Start of Block

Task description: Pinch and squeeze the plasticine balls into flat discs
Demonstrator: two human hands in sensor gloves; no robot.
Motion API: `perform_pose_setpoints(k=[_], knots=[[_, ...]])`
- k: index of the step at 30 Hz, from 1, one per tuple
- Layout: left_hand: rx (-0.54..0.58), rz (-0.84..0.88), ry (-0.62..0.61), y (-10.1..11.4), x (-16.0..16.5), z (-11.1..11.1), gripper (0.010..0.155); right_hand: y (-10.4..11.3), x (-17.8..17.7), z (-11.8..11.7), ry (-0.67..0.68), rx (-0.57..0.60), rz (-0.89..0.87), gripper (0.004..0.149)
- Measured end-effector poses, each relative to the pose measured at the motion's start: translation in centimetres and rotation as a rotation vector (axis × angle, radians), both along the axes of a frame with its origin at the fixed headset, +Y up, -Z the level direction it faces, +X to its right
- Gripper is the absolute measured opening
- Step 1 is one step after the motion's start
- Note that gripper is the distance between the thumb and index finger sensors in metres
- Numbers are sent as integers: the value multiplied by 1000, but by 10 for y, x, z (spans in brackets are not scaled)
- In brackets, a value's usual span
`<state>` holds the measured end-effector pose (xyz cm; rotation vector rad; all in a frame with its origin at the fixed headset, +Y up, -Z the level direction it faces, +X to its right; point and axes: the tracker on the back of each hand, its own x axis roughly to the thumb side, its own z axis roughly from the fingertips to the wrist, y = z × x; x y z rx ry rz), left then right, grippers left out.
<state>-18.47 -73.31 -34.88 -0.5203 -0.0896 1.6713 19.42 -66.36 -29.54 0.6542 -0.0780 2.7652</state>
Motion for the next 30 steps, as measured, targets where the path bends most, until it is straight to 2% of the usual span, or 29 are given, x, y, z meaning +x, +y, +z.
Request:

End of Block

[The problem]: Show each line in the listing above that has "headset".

[Answer area]:
- Measured end-effector poses, each relative to the pose measured at the motion's start: translation in centimetres and rotation as a rotation vector (axis × angle, radians), both along the axes of a frame with its origin at the fixed headset, +Y up, -Z the level direction it faces, +X to its right
`<state>` holds the measured end-effector pose (xyz cm; rotation vector rad; all in a frame with its origin at the fixed headset, +Y up, -Z the level direction it faces, +X to its right; point and axes: the tracker on the back of each hand, its own x axis roughly to the thumb side, its own z axis roughly from the fingertips to the wrist, y = z × x; x y z rx ry rz), left then right, grippers left out.

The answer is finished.